- WHAT TO WORK ON
Beginning with the first line of the material, set down each line exactly as written, up to and including the line with "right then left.".

- DATA FOR THE TASK
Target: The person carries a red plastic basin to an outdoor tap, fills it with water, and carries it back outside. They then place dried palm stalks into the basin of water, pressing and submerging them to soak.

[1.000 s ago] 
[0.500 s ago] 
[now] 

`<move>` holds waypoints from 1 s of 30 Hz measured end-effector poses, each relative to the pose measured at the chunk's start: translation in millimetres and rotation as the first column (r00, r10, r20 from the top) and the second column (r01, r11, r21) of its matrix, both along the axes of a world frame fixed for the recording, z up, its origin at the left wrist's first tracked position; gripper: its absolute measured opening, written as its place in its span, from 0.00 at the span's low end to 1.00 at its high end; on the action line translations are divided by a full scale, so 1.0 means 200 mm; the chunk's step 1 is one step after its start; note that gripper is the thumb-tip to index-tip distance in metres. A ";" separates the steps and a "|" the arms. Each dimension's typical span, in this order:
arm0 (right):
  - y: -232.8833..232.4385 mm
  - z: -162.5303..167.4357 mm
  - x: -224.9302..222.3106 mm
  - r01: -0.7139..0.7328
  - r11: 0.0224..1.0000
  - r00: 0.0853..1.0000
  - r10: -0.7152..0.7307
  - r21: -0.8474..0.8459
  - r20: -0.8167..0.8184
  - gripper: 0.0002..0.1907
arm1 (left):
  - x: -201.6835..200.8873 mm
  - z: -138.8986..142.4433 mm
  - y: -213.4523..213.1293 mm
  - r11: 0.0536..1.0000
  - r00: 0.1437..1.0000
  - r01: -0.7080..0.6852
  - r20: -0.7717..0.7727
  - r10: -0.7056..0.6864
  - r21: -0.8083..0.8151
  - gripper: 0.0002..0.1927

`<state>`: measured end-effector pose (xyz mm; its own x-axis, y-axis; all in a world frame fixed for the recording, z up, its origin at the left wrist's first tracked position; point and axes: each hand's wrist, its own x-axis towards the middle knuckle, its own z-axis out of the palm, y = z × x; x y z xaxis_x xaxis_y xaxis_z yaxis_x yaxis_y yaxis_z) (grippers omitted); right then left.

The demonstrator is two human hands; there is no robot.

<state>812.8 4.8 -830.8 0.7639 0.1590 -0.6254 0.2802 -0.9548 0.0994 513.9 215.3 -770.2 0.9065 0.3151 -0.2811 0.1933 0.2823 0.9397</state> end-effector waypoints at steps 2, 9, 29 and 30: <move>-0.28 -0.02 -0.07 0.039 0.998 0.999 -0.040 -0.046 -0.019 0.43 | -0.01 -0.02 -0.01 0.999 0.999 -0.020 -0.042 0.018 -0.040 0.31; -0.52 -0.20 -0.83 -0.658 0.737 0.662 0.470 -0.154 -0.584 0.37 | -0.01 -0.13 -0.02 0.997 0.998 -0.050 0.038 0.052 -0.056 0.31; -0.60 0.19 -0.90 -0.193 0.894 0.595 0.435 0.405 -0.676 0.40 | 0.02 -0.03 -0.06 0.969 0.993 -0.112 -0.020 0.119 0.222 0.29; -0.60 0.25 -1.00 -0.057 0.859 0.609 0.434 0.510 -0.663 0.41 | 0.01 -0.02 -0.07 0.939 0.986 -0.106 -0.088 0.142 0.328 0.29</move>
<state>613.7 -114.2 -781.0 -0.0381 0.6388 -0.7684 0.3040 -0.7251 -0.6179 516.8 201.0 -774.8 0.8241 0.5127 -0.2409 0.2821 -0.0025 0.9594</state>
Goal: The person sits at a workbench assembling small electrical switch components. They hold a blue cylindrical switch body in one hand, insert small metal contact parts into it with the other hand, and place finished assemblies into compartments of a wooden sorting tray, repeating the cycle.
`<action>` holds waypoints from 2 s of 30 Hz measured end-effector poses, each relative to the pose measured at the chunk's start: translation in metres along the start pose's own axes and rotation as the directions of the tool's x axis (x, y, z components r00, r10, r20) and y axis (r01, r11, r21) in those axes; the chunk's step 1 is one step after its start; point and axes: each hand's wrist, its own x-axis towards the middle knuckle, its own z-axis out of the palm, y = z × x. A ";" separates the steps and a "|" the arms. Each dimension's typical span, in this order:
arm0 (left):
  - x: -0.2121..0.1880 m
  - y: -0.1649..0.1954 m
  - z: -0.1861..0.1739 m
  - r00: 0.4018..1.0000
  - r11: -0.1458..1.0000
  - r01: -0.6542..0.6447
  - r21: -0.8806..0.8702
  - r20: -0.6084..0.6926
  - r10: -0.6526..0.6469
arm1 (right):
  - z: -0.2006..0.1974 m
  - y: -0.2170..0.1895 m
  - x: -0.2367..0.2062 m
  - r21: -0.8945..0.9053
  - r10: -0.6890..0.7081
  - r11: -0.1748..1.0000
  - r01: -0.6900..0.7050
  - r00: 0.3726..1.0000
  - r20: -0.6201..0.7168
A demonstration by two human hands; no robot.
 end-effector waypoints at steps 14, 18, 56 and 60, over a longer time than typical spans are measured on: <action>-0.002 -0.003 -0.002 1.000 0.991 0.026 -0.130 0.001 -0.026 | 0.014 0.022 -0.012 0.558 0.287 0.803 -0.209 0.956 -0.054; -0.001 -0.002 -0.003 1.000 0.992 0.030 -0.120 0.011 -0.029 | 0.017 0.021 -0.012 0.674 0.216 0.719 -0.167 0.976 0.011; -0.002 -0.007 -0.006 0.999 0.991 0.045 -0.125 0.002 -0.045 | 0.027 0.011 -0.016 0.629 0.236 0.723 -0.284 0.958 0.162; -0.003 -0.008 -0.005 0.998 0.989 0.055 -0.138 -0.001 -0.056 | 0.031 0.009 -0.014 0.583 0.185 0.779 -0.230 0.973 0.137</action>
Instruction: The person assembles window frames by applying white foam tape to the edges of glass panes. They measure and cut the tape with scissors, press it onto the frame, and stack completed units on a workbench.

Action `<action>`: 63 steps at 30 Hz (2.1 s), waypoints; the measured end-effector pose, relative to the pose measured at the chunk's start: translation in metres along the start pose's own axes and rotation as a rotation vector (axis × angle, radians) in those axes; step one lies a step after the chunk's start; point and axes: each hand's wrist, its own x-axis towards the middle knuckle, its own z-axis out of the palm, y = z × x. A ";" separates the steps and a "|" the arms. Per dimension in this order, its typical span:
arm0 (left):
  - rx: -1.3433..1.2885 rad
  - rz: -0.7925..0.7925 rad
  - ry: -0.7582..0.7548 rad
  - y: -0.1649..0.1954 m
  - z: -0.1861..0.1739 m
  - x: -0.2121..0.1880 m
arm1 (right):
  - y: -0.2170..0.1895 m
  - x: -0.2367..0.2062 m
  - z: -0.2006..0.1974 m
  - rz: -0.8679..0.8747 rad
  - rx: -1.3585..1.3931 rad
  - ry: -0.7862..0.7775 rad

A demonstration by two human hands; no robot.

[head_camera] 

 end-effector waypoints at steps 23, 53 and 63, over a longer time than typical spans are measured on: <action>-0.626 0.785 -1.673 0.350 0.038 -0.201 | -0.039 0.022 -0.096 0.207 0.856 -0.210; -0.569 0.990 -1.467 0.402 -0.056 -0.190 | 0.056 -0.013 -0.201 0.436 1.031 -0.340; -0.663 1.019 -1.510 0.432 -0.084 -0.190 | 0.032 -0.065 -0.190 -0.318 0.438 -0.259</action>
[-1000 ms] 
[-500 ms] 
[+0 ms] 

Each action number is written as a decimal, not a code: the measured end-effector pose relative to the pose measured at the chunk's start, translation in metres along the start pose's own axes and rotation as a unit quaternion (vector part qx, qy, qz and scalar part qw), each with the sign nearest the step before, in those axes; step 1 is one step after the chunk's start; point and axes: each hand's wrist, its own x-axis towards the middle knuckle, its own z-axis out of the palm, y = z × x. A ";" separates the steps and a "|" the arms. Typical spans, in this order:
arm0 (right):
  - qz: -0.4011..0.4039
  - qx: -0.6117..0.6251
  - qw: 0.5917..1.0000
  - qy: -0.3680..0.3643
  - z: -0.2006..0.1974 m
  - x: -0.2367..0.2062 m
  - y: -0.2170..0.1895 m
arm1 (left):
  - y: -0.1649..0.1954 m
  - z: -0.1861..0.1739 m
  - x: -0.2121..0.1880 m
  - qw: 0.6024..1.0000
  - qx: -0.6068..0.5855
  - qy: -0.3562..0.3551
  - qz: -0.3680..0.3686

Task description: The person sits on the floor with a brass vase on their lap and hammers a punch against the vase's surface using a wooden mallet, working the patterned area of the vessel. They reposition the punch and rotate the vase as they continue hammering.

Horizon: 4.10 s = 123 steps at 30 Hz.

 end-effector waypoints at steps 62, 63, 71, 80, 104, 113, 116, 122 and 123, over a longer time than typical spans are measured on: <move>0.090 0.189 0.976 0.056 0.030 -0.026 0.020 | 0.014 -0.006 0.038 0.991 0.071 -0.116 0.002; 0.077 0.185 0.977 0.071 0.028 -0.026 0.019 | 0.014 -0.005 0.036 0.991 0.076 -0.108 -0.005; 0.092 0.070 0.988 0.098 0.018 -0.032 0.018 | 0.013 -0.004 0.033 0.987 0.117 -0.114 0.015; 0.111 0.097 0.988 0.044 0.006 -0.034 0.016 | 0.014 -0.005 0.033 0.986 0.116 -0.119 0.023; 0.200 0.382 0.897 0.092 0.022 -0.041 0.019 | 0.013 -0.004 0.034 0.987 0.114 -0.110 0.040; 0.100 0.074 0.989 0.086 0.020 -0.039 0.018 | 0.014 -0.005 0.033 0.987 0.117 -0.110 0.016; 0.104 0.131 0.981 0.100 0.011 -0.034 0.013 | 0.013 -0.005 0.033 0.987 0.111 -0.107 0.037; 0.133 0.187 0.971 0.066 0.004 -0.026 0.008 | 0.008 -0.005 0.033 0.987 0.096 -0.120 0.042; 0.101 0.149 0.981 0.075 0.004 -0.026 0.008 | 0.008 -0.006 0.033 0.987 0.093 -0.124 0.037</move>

- ANSWER TO THIS EXERCISE
Target: The person carries a red plastic basin to an outdoor tap, fills it with water, and carries it back outside. They then place dried palm stalks into the basin of water, pressing and submerging them to soak.

[1.000 s ago] 
[0.500 s ago] 
[now] 

`<move>` holds waypoints from 1 s of 30 Hz measured end-effector poses, each relative to the pose measured at the chunk's start: translation in millimetres and rotation as the first column (r00, r10, r20 from the top) and the second column (r01, r11, r21) of its matrix, both along the axes of a world frame fixed for the recording, z up, its origin at the left wrist's first tracked position; gripper: its absolute measured opening, written as its place in its span, from 0.00 at the span's low end to 1.00 at its high end; on the action line translations are divided by a full scale, so 1.0 means 200 mm; the chunk's step 1 is one step after its start; note that gripper is the thumb-tip to index-tip distance in metres. A ";" separates the steps and a "|" the arms. Each dimension's typical span, in this order:
arm0 (right):
  - y: -232.8833..232.4385 mm
  - z: -162.5303..167.4357 mm
  - x: -224.9302..222.3106 mm
  - r01: -0.7139..0.7328
  - r11: 0.0224..1.0000
  - r00: 0.0853..1.0000
  - r10: -0.7152..0.7307
  - r21: -0.8474..0.8459
  - r20: -0.8167..0.8184
  - gripper: 0.0002..0.1907
arm1 (left):
  - x: -201.6835..200.8873 mm
  - z: -138.8986..142.4433 mm
  - y: -213.4523..213.1293 mm
  - r11: 0.0536..1.0000
  - r00: 0.1437..1.0000
  - r01: -0.7080..0.6852
  - r20: -0.7717..0.7727
  - r10: -0.7056..0.6864
  - r21: -0.8083..0.8151
  - gripper: 0.0002..0.1927

`<state>`: measured end-effector pose (xyz mm; its own x-axis, y-axis; all in a world frame fixed for the recording, z up, its origin at the left wrist's first tracked position; point and axes: each hand's wrist, its own x-axis towards the middle knuckle, its own z-axis out of the palm, y = z × x; x y z xaxis_x xaxis_y xaxis_z yaxis_x yaxis_y yaxis_z) (grippers omitted); right then left.

The exercise has been answered completely.